Our world is getting smaller and smaller, thanks to the increasing number of folks connecting to the Internet. Our world is getting faster, thanks to us being connected everywhere. Our world is getting more connected and that in itself is changing the way we live, work, communicate and share. Here is a visual representation of our connected planet, by the numbers.
By The Numbers: Our Very Connected, Always-On World
Summary:
Our world is getting smaller and smaller, thanks to the increasing number of folks connecting to the Internet. It is more connected, changing the way we live, work, communicate and share. Here is a visual representation of our connected planet, by the numbers.


What are the units on the Y-axis on the bottom right chart “Global Mobile Data Forecast”?
_primate
There’s a typo, specifically an ill placed comma in the China broadband subscribers number. Otherwise great chart
this is how users connect to the internet — i thought the chart was going to about users are connected to each other !
Calling Column Five Media – i want this infographic done better….
Thanks for the comments, guys. They should be addressed in the infographic now.
[...] By The Numbers: Our Very Connected, Always-On World Possibly related posts: (automatically generated)Google CEO: 200,000 Android devices sold each day – CNN.comGoogle’s Schmidt boasts 200K Android devices sold daily, waxes intellectual… [...]
Que legal, o Brasil é o 5° colocado!
[...] Infographic of our very connected world August 6, 2010 // 0 http://gigaom.com/2010/08/05/broadband-planet/ [...]
[...] By The Numbers: Our Very Connected, Always-On World – Our world is getting more connected and that in itself is changing the way we live, work, communicate and share. Here is a visual representation of our connected planet, by the numbers. [...]
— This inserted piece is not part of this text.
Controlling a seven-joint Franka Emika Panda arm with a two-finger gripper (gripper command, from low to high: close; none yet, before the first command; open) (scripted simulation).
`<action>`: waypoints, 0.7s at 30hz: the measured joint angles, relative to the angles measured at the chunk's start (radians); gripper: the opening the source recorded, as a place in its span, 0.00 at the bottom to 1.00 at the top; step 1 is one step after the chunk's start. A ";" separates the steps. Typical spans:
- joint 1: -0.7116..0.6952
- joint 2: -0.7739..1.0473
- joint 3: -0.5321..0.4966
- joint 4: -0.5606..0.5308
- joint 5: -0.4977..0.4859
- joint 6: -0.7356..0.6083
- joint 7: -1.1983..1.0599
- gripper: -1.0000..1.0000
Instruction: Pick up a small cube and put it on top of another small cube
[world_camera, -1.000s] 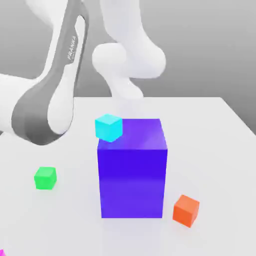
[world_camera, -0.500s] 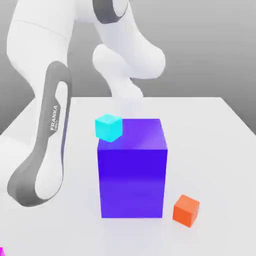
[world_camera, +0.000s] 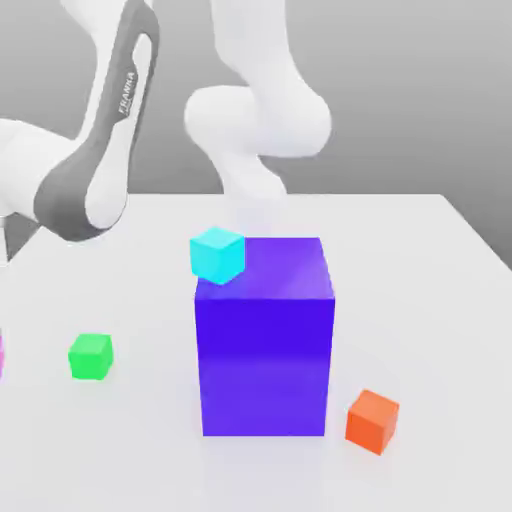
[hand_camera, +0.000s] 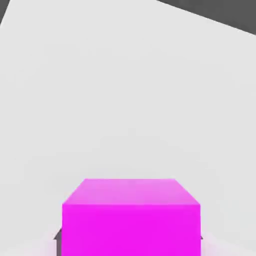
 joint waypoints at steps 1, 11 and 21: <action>-0.016 -0.032 -0.008 -0.036 -0.013 0.006 -0.006 0.00; -0.042 -0.273 -0.091 -0.373 0.041 0.092 -0.177 0.00; 0.015 -0.053 -0.077 -0.377 0.321 0.299 -0.379 0.00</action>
Considering the fact that the vast majority of china’s internet users are in internet cafés, this is also a bit misleading.
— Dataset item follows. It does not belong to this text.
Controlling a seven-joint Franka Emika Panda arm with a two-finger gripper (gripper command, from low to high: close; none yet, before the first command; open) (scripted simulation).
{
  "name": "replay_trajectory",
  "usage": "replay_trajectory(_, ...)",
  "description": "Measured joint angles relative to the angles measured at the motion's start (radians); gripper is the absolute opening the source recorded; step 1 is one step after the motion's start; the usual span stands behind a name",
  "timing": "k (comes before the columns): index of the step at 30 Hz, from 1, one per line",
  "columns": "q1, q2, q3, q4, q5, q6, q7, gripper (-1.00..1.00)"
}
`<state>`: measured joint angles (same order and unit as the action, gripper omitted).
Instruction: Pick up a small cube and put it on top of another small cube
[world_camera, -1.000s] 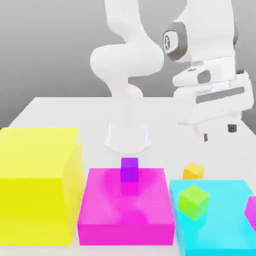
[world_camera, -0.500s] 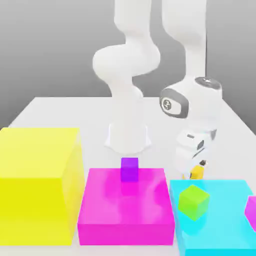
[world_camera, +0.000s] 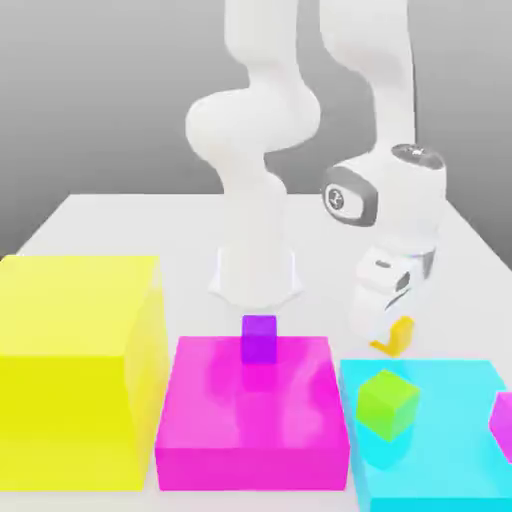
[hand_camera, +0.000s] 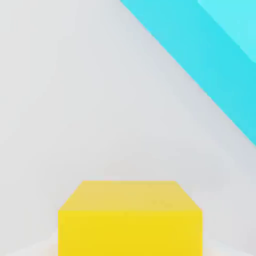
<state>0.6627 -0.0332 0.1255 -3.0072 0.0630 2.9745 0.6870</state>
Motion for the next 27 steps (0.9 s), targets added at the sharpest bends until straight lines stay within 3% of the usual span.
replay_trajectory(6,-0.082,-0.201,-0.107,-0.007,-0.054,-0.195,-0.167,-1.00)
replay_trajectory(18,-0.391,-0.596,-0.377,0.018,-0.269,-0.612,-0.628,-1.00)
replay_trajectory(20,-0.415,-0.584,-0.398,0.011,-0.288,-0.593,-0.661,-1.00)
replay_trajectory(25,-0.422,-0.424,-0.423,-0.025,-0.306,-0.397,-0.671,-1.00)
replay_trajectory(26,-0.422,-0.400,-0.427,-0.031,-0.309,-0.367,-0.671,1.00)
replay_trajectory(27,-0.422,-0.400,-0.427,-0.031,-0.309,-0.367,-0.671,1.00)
Great infographic. Why don’t you break them up (Broadband, Mobile Smartphone speeds, etc.) and provide embeddable code with links to gigaom.com. I would love to include aspects of this infographic in my blog but don’t want to the entire image.
[...] infographic, created for Gigaom, utilizes data on the global use of the Internet, broadband and mobile phones. As you can see, our [...]
Broadband subscribers could (should?) be shown in proportion to country’s population. In Russia, they have 11 million subscribers out of a population of 140 million people (appr 8 %). In Norway, for instance, it’s 1.8 million out of 5 (appr 36 %). Currently the map more or less indicates countries with highest population.
How do you define the mobile subscribers?
The numbers seem very strange. A few examples: China Mobile has over 500 million subscribers (although it operates in Pakistan and HK, I do think that there are more than 47 million subscribers there), Orange has 22,5 million subs in France alone (compared to the 9 million in the chart).
[...] [via Gigaom] [...]
[...] [via Gigaom] [...]
Shame the data isn’t presented per capita
Internet is much better than the real world as there are no boundaries here. I am sure you agree with me. Here we don’t ask people about where they stay and all.